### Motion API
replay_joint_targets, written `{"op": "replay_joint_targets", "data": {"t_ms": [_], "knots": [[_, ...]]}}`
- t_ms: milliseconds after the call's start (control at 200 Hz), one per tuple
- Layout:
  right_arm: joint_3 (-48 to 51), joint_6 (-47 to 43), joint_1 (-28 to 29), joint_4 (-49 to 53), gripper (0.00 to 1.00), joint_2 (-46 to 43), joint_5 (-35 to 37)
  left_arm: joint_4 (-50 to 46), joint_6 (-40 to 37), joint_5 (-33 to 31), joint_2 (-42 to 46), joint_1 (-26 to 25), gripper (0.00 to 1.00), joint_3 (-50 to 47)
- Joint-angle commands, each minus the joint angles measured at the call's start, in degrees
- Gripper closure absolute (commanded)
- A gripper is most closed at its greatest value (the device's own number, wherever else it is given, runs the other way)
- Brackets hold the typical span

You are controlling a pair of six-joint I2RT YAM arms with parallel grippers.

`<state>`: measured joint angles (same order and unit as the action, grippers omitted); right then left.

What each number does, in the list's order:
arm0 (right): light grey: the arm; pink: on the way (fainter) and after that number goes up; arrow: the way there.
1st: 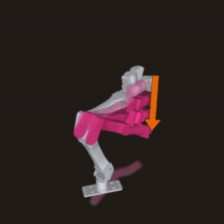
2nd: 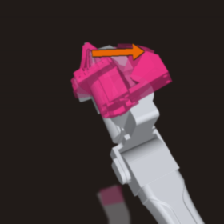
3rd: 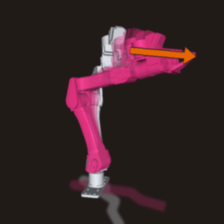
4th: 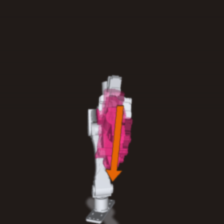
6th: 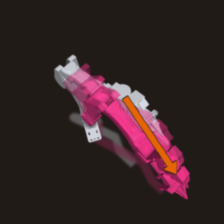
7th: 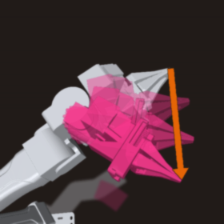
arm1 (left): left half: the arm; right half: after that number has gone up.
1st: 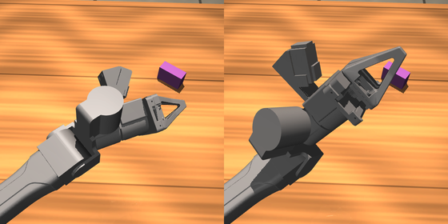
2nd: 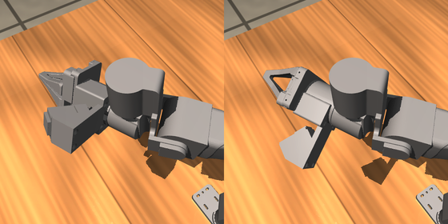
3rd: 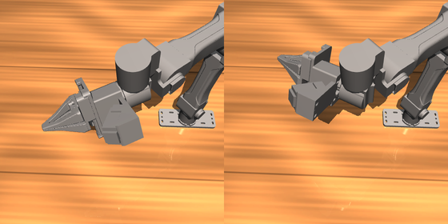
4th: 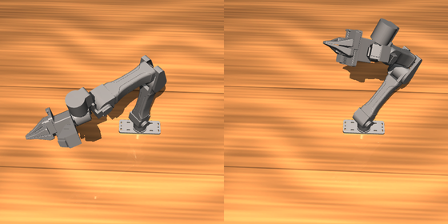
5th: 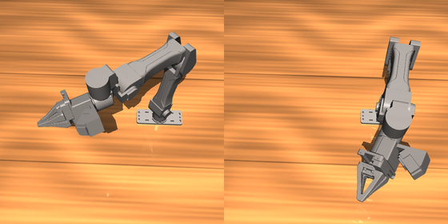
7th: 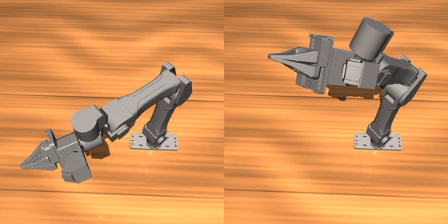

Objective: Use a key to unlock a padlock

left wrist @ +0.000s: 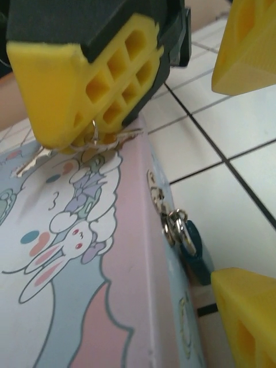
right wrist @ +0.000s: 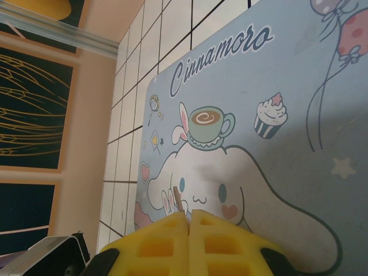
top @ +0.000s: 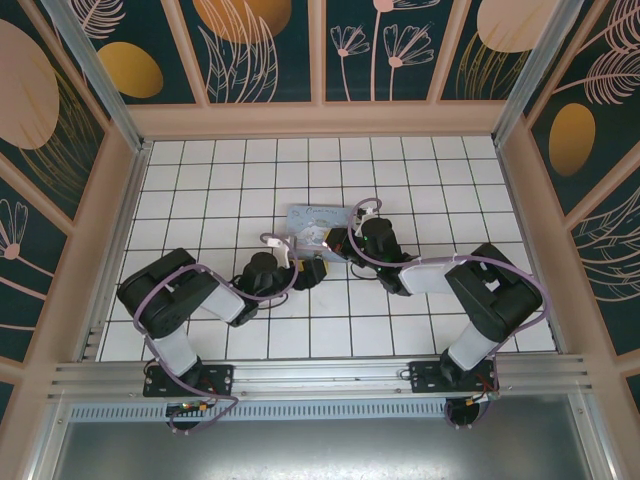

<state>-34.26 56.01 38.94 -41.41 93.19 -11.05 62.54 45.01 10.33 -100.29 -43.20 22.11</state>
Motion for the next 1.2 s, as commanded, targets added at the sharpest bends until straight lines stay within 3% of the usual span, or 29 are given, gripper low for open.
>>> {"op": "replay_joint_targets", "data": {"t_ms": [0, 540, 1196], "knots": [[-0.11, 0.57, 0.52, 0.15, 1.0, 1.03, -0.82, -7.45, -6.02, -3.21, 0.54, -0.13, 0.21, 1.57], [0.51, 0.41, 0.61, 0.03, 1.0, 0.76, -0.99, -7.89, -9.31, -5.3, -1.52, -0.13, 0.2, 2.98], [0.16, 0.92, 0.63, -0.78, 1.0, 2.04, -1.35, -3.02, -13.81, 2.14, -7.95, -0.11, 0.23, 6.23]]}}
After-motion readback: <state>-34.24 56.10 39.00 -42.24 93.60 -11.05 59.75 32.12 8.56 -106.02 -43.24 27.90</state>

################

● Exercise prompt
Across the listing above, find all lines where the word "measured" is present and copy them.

● Exercise solution
- Joint-angle commands, each minus the joint angles measured at the call's start, in degrees
`<state>`: measured joint angles (same order and unit as the action, grippers omitted); right then left.

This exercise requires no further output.